Kent Alsancak Tıp Merkezi Kulak Burun Boğaz Uzmanı Opr. Dr. Cüneyt Altunay, pandemi sürecinde Covid-19’a yakalanan bireylerin büyük çoğunluğunda görülen “tat ve koku duyumunun kaybolması” belirtisinde değerli bir sıkıntıya dikkat çekti. Koku ve tat bozukluğunun bir duyu bozukluğu olduğunu belirten Opr. Dr. Altunay “Bu yalnızca rahatsız edici bir durum değildir. Kişinin ömür kalitesini olumsuz etkileyen, yanı sıra güvenlik açısından kıymetli bir meseledir. Burun kanalımızın art üst kısmında var olan bir sistemin beyin ile ortak çalışması ile koku alma işlevi başarılır. Koku alma bozuklukları; hiç alamama, az alma, çok hassaslık, yanlış algılama, makus koku alma ve buna misal biçimlerde oluşabilir. Kokuyu oluşturan parçacıklar burun önünden yahut gerisinden geniz (nazofarenks) bölgesinden bu bölgeye ulaşarak bu fonksiyonu başlatır. Bu nedenle bu bölgeye ulaşmadaki tüm mekanik pürüzler koku alma bozukluğuna neden olur. Burun ve genizle ilgili tüm tıkayıcı sorunlar, geniz eti, septum deviasyonu, nazal polip, burun içi kitleler kanserler, ödeme neden olan infeksiyon, allerji, kitle, yabancı cisim vesaire üzere başka nedenler bölge ile beyin ortasında ve beyindeki tüm sorunlardır. En sık neden de sinüzitlerdir. Dalgalı bir koku almama yakınması olur ve iyi bir tedavi ile çözümlenebilir. Teşhiste endoskopik imajlı kulak burun boğaz muayenesi ve radyolojik tetkiklerin ehemmiyeti büyüktür. Tedavide mekanik tıkayıcı tüm sıkıntıların cerrahi ile giderilmesi, ödeme neden olan tüm enfeksiyon, allerji ve buna benzeri sıkıntıların tıbbi tedavi ile giderilmesinin katkısı olur” dedi.

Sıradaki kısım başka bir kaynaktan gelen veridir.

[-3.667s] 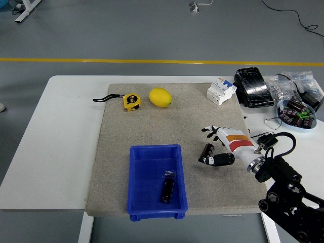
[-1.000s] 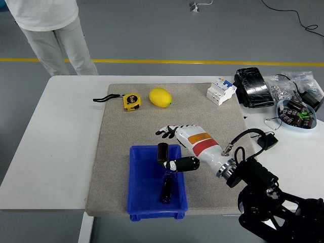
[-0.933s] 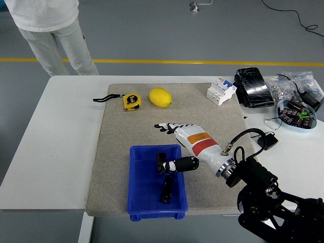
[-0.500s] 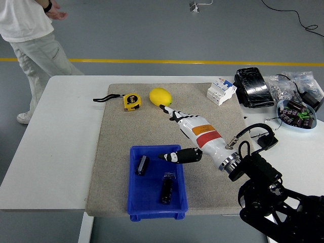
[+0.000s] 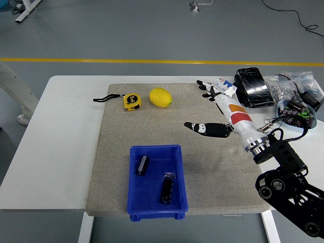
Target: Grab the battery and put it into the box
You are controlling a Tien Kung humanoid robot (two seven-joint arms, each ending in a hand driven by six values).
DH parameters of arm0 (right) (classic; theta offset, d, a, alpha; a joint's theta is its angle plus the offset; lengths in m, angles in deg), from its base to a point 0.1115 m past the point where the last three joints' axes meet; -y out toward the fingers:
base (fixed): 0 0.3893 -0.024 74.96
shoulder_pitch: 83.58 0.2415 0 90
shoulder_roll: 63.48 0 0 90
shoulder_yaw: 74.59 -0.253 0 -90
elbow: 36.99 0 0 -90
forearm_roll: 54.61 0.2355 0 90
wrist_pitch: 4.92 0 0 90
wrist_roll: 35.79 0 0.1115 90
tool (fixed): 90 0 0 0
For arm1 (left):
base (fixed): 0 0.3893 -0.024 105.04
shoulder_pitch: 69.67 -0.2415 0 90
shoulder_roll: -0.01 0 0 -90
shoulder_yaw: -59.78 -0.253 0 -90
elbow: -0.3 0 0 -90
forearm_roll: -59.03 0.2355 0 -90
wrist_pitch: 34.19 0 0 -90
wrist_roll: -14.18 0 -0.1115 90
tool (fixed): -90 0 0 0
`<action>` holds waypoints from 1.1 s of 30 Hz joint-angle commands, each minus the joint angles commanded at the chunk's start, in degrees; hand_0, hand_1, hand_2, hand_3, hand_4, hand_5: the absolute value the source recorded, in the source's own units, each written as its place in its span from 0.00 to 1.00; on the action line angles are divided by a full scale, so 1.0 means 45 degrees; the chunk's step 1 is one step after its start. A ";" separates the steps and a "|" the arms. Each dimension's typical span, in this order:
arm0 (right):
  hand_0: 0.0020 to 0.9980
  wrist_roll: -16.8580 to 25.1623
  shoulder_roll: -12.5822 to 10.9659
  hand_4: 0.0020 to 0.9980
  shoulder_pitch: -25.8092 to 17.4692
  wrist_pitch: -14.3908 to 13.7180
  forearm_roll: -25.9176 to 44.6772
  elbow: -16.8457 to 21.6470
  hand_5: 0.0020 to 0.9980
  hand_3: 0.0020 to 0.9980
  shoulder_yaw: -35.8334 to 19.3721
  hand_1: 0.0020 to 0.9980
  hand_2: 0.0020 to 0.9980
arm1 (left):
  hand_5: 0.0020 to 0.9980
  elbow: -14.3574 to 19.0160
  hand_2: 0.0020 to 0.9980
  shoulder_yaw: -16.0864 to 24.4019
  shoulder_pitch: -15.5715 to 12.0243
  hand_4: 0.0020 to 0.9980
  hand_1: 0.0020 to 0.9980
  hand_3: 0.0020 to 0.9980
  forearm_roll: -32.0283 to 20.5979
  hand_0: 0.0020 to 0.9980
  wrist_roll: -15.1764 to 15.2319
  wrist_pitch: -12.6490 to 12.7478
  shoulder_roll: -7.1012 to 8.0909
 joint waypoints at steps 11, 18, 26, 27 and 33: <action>0.72 0.2719 0.0349 1.00 -0.1444 0.0269 0.5911 -0.0614 0.62 0.83 -0.1263 0.73 0.80 | 0.72 0.0026 0.76 -0.0290 0.0028 0.67 0.71 0.66 -0.0313 0.73 0.0033 0.0061 0.0035; 0.72 0.2798 0.0853 1.00 -0.1918 0.0339 0.8519 -0.0845 0.63 0.83 -0.1460 0.73 0.80 | 0.72 0.0035 0.76 -0.0246 0.0018 0.67 0.71 0.66 -0.0246 0.73 0.0008 0.0049 0.0010; 0.72 0.3019 0.1479 1.00 -0.2296 0.0468 0.8401 -0.1254 0.64 0.82 -0.1886 0.74 0.80 | 0.72 0.0068 0.76 -0.0430 0.0011 0.67 0.71 0.66 -0.0447 0.73 -0.0003 0.0087 0.0008; 0.72 0.3024 0.1500 1.00 -0.2303 0.0475 0.8366 -0.1267 0.64 0.82 -0.1934 0.74 0.80 | 0.72 0.0071 0.76 -0.0462 0.0016 0.67 0.71 0.66 -0.0493 0.73 0.0001 0.0102 0.0008; 0.74 0.3139 0.1515 1.00 -0.2262 0.0460 0.8387 -0.1295 0.65 0.82 -0.2152 0.76 0.80 | 0.72 0.0067 0.76 -0.0548 0.0095 0.67 0.71 0.66 -0.0606 0.73 0.0021 0.0198 -0.0029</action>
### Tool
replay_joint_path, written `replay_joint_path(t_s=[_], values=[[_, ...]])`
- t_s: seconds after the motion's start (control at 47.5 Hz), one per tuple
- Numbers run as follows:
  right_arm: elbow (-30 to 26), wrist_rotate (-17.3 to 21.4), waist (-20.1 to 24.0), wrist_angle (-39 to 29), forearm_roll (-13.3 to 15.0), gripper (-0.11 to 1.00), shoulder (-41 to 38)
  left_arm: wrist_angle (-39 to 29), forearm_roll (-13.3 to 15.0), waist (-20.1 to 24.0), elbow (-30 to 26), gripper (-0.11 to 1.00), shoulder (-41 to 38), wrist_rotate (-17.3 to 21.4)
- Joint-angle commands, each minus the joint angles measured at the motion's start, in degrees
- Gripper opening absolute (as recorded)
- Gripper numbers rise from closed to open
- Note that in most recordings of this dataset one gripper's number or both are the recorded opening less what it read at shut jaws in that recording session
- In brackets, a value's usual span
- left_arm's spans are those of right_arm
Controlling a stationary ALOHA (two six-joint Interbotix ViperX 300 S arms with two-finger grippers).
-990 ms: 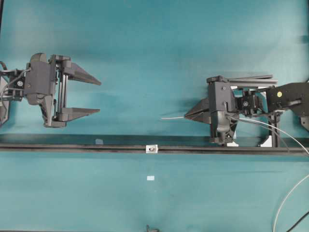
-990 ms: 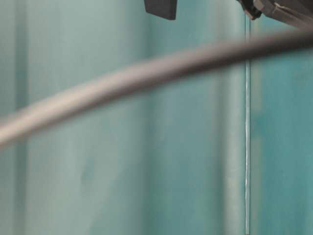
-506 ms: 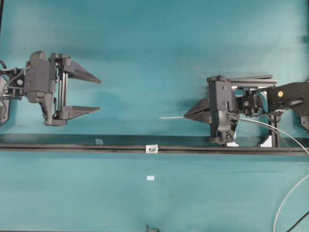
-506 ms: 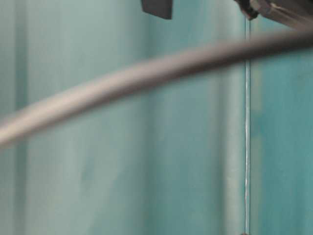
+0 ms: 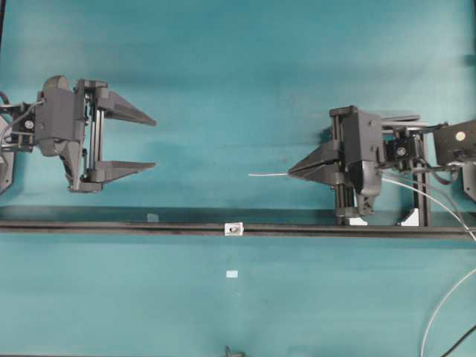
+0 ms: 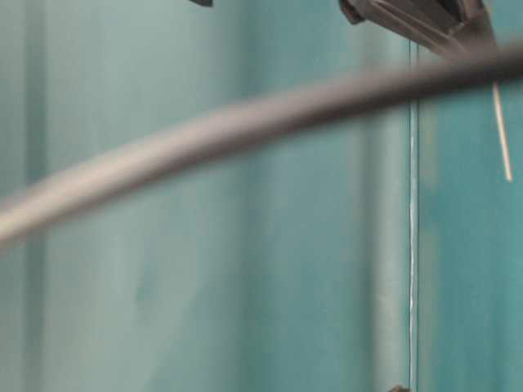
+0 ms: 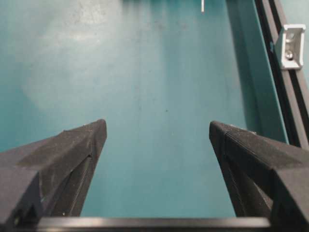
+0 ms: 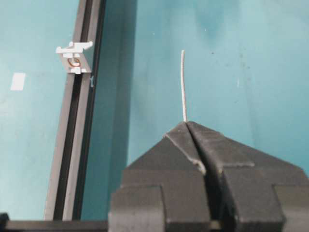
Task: Insert the wire through the hole in the metal fitting marked with a red label.
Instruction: 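Close the right gripper on the white wire near its tip, then carry the wire tip left along the rail toward the fitting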
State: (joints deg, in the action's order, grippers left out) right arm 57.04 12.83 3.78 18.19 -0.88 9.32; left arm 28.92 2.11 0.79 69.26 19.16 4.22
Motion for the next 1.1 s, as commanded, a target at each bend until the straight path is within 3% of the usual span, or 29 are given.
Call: replay_joint_path(t_s=[0.0, 0.232, 0.527, 0.695, 1.075], values=[[-0.5, -0.1, 0.0, -1.0, 0.1, -0.01, 2.5, 0.5, 0.2, 0.3, -1.4, 0.73, 1.2, -0.1], [0.2, 0.4, 0.1, -1.1, -0.4, -0.01, 3.4, 0.4, 0.4, 0.3, -1.1, 0.73, 2.2, -1.1], [1.5, 0.4, 0.4, 2.5, -3.3, -0.01, 3.8, 0.6, 0.4, -0.6, -0.9, 0.73, 1.8, -5.1], [2.6, 0.4, 1.8, 3.5, -6.5, -0.01, 4.2, 1.6, 0.5, -2.5, -0.6, 0.73, 1.8, -5.3], [5.4, -1.8, 9.0, 12.1, -16.6, -0.01, 3.2, 7.0, 2.3, -8.4, 0.9, 0.73, 1.6, -5.5]])
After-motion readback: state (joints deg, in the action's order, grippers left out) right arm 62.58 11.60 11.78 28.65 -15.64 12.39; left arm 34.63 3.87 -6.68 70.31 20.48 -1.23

Teşhis ve tedavisi ihmal edilmemeli
Tat bozukluklarının koku bozukluğu ile yakın alakası olduğunu vurgulayan Opr. Dr. Altunay, “Tat alamama hem ömür kalitesini sürdürmek hem de güvenlik açısından (bozuk besin, tuz ve şekerin tadını alamayarak fazla ölçüde almak) koku duyusu ile birlikte çok kıymetlidir. Aslında çoğunlukla koku sorunudur. Acı, ekşi, tatlı, tuzlu, umami (glutamat) olarak sınıflandırdığımız tat duyusu ise çoğunlukla lisan ve yumuşak damaktan farklı hudutlar ile tat alma merkezine giderek gerçekleşir. En sık yaşlanma, yüz felci, ağız içi tüm sorunlar, beslenme sorunları, kronik karaciğer ve böbrek sorunları, ağız içi tümörler, toksik kimyasallar, metal zehirlenmeleri, radyoterapi, baş boyun travmaları kesinlikle koku bozukluğunda değerlendirilmelidir” diye konuştu. Opr. Dr. Altunay, Covid-19 nedeniyle kaybedilen koku ve tat alma duyusunun süreksiz olduğunu da hatırlatarak, “Diğer nedenlere bağlı olan koku ve tat alma bozukluklarının teşhis ve tedavisi ihmal edilmemelidir” sözlerini kullandı.